→ Action item
Going through the listing below, work out how many lines include "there" and give that number by itself.

→ Recorded information
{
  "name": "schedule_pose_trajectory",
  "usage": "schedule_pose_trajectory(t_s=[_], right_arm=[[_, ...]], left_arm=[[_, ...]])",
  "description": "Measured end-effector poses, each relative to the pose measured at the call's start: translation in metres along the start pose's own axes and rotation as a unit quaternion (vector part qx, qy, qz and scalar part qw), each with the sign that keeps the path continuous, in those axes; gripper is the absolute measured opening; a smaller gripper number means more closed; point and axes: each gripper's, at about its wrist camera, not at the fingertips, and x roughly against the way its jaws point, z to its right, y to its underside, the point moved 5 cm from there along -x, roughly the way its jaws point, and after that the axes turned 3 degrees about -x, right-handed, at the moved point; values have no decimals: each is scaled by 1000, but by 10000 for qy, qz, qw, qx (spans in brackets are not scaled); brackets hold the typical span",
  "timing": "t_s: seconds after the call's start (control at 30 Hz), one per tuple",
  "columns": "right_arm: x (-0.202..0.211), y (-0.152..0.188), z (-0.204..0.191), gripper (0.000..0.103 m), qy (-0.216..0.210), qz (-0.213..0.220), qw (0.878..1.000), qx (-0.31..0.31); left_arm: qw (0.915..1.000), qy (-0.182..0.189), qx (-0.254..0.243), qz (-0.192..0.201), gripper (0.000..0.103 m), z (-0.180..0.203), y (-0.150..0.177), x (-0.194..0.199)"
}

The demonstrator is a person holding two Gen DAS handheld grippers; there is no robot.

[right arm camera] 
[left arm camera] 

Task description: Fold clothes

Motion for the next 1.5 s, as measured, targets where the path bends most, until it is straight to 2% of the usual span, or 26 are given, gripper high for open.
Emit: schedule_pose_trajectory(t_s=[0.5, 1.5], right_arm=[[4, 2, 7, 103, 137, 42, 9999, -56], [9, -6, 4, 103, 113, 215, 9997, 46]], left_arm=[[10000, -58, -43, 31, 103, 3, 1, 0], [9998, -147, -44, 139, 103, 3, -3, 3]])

→ Problem solution
2